Sacado de «Claudio, el dios, y su esposa Mesalina», Robert Graves
—Vitelio, en una época mejor habrías sido uno de los hombres más virtuosos. ¿Cómo fue, entonces, que tu recta naturaleza adquirió esa especie de joroba permanente, por hacer continuamente el cortesano?
—Era inevitable bajo una monarquía —respondió—, por benévolo que fuese el monarca. Las antiguas virtudes desaparecen. La independencia y la franqueza ya casi no existen; la complaciente anticipación de los deseos del monarca es entonces la mayor de las virtudes.
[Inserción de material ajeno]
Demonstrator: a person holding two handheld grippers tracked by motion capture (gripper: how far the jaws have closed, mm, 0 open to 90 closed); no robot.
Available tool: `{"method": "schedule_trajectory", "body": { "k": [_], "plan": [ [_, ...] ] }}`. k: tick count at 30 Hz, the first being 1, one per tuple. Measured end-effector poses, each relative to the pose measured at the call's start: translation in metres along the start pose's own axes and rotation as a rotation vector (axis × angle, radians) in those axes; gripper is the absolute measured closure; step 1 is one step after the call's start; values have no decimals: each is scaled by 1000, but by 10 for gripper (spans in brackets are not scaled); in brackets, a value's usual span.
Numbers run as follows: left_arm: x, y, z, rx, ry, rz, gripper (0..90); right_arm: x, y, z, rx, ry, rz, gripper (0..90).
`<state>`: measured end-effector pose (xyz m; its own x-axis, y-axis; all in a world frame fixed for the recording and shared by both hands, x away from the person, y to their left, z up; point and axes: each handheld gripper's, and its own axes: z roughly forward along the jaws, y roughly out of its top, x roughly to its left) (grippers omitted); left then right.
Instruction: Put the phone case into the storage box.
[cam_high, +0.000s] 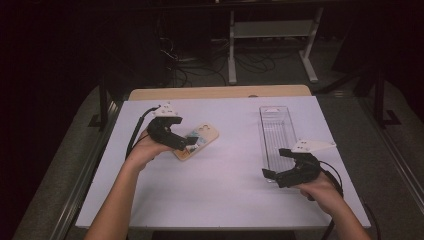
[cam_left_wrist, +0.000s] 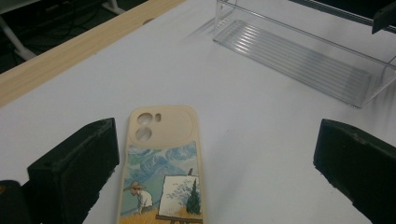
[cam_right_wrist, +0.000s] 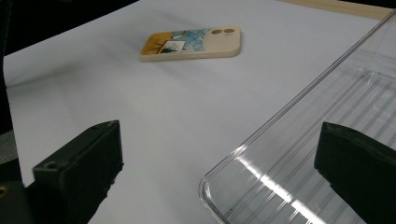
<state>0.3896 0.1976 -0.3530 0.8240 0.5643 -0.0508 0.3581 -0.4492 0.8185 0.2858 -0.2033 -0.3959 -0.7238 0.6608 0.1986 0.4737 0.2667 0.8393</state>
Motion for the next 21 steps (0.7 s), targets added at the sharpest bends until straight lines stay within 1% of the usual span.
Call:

O bien hay que ser un buen monarca como tú, o un buen cortesano como yo… O un emperador o un idiota.
—¿Quieres decir que la gente que sigue siendo virtuosa como en los tiempos antiguos debe sucumbir inevitablemente en tiempos como estos ? —le pregunté.
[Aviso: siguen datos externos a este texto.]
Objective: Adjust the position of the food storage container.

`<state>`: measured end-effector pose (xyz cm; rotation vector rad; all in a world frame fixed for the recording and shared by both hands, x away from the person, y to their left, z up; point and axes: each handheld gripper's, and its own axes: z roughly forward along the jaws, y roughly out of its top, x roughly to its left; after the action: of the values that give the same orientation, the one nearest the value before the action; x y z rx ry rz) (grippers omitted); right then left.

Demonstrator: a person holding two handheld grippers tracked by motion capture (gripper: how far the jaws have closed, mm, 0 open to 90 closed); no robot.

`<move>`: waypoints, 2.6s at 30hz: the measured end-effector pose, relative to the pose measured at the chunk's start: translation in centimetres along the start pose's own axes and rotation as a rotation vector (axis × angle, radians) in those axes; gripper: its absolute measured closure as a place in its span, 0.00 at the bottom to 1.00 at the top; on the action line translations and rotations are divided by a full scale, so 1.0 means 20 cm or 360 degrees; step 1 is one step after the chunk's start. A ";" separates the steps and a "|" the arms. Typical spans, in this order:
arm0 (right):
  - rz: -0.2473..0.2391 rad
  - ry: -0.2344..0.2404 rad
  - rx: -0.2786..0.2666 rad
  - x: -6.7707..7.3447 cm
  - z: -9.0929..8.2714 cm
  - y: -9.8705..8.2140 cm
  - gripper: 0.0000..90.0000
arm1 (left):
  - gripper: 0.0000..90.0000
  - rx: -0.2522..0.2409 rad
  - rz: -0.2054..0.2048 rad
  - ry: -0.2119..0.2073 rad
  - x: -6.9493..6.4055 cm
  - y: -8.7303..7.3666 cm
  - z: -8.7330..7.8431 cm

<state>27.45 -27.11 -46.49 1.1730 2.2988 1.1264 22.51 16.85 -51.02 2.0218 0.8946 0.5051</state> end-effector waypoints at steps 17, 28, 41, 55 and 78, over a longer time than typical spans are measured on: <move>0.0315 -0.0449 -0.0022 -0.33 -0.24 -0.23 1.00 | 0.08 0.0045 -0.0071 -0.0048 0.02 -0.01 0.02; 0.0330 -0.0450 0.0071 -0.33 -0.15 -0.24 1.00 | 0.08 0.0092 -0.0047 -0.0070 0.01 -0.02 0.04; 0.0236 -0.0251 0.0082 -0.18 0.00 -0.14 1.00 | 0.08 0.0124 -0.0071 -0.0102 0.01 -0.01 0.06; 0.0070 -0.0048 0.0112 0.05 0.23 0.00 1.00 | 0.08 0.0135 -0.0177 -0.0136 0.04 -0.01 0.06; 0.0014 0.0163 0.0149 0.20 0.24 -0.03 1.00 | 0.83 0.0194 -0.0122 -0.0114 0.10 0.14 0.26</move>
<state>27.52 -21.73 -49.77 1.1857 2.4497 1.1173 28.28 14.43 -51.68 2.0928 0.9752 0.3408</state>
—El perro de Femón tenía razón. —Eso fue lo último que dijo, antes de caer en coma, del cual jamás se recuperó.
No pude sentirme tranquilo hasta que busqué la referencia en la biblioteca.
Parece que Femón el filósofo tenía un perrito a quien adiestraba para ir a la carnicería todos los días y traer un trozo de carne en una cesta. Esta virtuosa criatura, que jamás se atrevía a tocar la carne hasta que Femón le daba permiso, fue atacada un día por una jauría de perros mestizos, que le quitaron la cesta de la boca y comenzaron a destrozar la carne y a devorarla. Femón, que contemplaba la escena desde una ventana vio que el perro meditaba un instante. Era indudable que no podía rescatar la carne; los otros perros lo habrían matado. De modo que se metió entre ellos y comió tanta carne como pudo. En rigor, comió casi más que los otros perros, porque era más valiente y listo.